▸ **Exercise data**
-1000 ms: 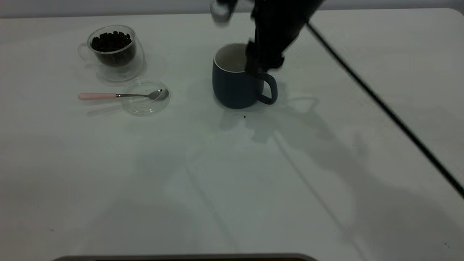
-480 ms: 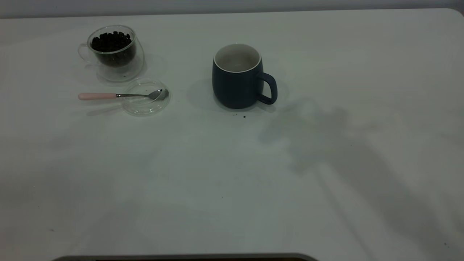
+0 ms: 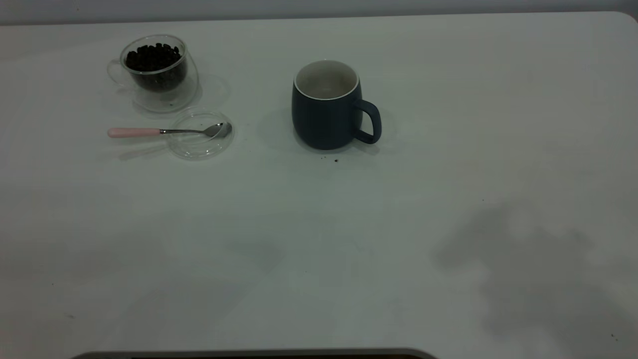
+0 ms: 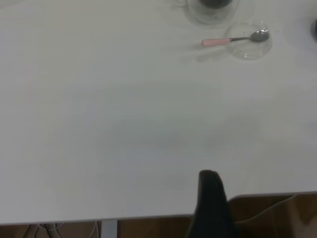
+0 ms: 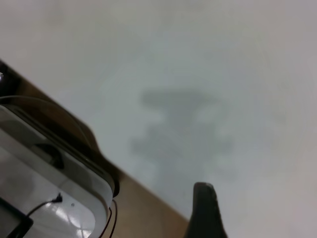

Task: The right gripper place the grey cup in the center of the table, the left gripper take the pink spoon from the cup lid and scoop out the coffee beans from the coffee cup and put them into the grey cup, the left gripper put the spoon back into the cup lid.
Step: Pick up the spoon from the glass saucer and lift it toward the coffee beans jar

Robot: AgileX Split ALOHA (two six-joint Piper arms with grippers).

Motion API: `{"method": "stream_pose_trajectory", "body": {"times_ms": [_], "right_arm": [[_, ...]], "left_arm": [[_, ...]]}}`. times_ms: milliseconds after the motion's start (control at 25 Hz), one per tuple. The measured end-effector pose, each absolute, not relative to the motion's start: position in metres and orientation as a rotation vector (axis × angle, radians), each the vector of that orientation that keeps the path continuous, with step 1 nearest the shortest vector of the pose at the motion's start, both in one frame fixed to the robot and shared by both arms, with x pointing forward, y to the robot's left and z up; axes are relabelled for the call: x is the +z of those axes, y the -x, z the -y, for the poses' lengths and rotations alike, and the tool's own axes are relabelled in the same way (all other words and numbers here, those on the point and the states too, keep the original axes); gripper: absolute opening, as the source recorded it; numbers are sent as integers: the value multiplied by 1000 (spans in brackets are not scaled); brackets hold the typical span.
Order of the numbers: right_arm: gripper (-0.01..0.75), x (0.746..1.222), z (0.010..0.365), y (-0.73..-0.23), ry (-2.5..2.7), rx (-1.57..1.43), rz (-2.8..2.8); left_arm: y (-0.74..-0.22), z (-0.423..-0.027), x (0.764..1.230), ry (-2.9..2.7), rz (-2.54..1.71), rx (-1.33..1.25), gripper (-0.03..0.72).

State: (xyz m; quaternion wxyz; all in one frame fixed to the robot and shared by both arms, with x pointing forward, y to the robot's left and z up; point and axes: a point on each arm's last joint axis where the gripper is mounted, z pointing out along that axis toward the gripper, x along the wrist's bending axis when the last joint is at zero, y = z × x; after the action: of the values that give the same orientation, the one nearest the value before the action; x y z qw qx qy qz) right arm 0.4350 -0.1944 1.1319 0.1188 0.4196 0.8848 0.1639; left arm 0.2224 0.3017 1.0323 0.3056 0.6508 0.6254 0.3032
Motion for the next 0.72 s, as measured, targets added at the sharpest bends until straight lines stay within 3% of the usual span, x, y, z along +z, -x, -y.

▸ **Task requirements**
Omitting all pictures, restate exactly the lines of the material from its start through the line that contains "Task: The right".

▸ **Result for this exercise**
-1000 ms: 
-480 ms: 
+0 ms: 
+0 ms: 
+0 ms: 

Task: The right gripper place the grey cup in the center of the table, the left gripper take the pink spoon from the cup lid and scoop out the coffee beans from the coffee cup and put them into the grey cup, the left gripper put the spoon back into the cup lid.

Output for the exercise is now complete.